How to complete this task> In the records below, find the line that contains "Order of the" and the line that contains "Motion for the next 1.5". Set down exactly those lines and every line between them, and nothing more.
+ + +
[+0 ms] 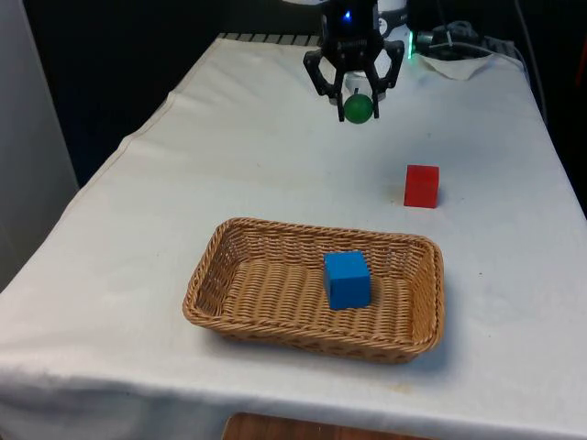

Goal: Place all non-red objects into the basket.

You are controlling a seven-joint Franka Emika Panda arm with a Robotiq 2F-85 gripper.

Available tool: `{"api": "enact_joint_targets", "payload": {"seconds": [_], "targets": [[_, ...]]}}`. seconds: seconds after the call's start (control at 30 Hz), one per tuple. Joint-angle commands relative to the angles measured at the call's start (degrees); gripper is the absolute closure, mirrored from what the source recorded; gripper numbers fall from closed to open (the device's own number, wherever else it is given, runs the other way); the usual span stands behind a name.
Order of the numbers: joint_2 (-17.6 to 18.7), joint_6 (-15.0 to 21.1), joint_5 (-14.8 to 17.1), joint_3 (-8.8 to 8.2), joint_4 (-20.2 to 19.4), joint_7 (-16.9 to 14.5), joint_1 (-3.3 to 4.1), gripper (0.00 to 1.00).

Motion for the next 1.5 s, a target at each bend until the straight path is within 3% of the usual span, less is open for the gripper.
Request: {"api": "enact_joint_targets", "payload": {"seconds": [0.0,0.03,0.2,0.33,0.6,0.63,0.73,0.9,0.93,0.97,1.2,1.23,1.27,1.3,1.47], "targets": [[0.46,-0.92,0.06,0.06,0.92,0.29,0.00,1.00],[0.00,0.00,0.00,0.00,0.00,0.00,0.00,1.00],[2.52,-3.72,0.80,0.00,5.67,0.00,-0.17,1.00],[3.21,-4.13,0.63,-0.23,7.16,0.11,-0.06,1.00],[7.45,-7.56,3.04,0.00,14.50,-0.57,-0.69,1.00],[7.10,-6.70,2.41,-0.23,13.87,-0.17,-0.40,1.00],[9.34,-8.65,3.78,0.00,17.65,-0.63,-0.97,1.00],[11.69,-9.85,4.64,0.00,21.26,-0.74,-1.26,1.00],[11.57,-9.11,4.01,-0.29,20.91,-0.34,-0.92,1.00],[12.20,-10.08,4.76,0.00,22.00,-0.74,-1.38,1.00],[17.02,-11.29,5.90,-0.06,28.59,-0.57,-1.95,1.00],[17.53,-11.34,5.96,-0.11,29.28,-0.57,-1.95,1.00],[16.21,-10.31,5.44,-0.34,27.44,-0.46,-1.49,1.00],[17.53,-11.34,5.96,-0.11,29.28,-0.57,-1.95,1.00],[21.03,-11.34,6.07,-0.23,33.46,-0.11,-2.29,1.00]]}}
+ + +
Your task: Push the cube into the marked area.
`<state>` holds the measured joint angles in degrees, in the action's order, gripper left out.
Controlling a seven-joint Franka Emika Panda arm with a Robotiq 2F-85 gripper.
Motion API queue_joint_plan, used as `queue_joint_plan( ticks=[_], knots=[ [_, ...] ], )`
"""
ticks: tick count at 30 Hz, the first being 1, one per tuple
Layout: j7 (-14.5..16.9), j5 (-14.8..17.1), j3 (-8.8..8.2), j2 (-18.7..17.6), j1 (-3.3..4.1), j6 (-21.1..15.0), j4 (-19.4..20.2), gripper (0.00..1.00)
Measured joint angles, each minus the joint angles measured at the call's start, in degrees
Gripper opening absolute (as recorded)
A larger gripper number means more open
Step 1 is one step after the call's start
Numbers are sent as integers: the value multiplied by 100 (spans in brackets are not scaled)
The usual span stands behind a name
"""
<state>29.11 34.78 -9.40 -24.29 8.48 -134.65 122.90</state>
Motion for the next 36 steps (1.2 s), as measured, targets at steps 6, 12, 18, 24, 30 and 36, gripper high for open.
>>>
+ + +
Exercise response>
Order of the numbers: joint_2 (-17.6 to 18.7), joint_6 (-15.0 to 21.1), joint_5 (-14.8 to 17.1), joint_3 (-8.8 to 8.2), joint_4 (-20.2 to 19.4), joint_7 (-16.9 to 14.5), joint_1 (-3.3 to 4.1), gripper (0.00 to 1.00).

Motion for the next 1.5 s, a target at each bend until the straight path is within 3% of the usual span, less is open for the gripper.

There is nothing further to add to the answer.